KNOXVILLE — A 911 call concerning a loose pig sparked a discussion regarding whether or not the animal should be legally considered a pet.
The subject matter arose following an incident on June 28, in which the Marion County Sheriff’s Office received a report of a pig running loose on a public street.
According to CSO Officer Meredith Clark, code 6-4D-1 states no livestock is allowed within city limits. By searching Iowa Code 717, she learned all breeds of pigs fall under the definition of livestock.
During the Knoxville City Council meeting, residents spoke on how the city should revise the policy and allow them to continue keeping their pet pigs.
Knoxville resident Mary Oldam provided packets to the council members which contained letters from her neighbors, stating how they don’t consider her pig a nuisance. The packet also contained a letter from her veterinarian saying the pig is up-to-date with required vaccinations.
Oldam presented a petition which garnered over 200 signatures, asking the city to allow pot bellied pigs on Knoxville property as pets.
“I'm coming to step forward for others who are at risk of losing their pets, and I don't want to see that happen, even though they get treated like babies, like dogs and cats,” Oldam said.
Knoxville resident Joe Voshell, who is the owner of potbelly pig, said he received a letter from the city stating he needed to remove the animal from the property within 30 days. In his letter, Voshell described his pet as “a trained potbelly pig that is housebroken and kennel trained.”
He urged the council to discuss this issue during their meeting. Voshell said potbelly pigs are typically not used for meat, therefore should not be considered livestock.
The council members decided to revisit the subject matter and brainstorm ideas in a future meeting.
"I sympathize with the situation, it's a pet, and it's something you're close to, but we have to look at it from the other perspective, too,” Mayor Brian Hatch said.
The meeting also presented Lifesaving Awards towards first-person responders, which included Battalion Chief Trenton Bacus, Firefighter Miranda Ayers, and Raceway Safety Crew Member Shantel DesPlanque.
On July 18, a spectator at a SXR practice night was having a medical emergency.
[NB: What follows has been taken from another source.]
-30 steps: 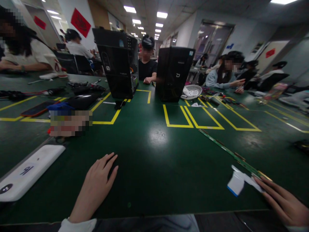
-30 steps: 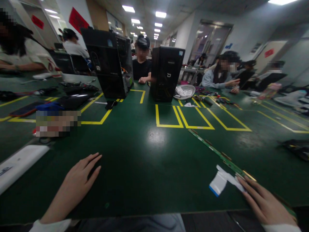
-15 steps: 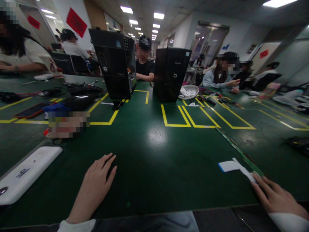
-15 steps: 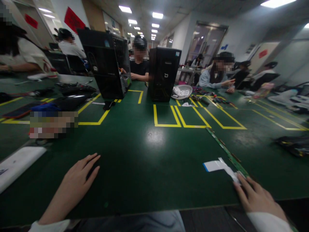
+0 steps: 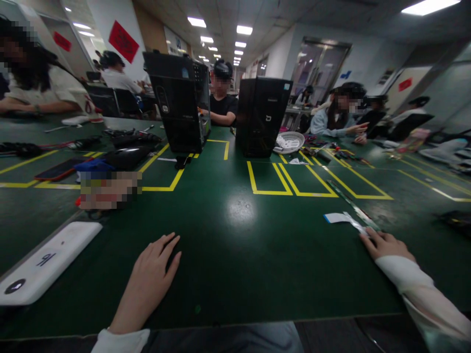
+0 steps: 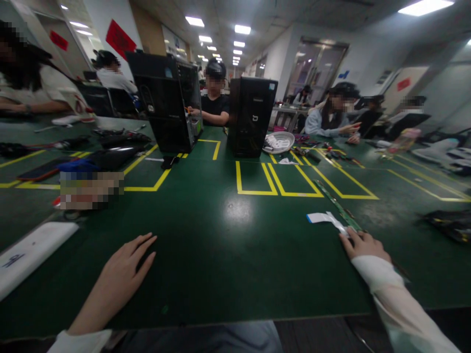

When the crew arrived, they found the patient was unresponsive and not breathing. The crew performed CPR and used an AED to shock the patient's heart.
“If it wasn’t for the crews at the raceway that night this patients’ outcome would have been drastically different,” Fire Chief Cal Wyman said. “The sound decision making ability, and dedication to providing top level care to this community made a difference for this patient.”
Near the end of the meeting, the council approved the resignation of council member Justin Plum, which will be effective Sept. 7, 2021. Plum will be moving out of Knoxville due to changes in his work location.
“I have enjoyed my time on the council and look forward to seeing the growth Knoxville will be experiencing in the near future,” Plum said in his resignation letter. “Thank you to the citizens of Knoxville for trusting me to serve them as a council member over the last few years.”
The next Knoxville City Council meeting will be on Aug. 16, beginning at 6:15 p.m.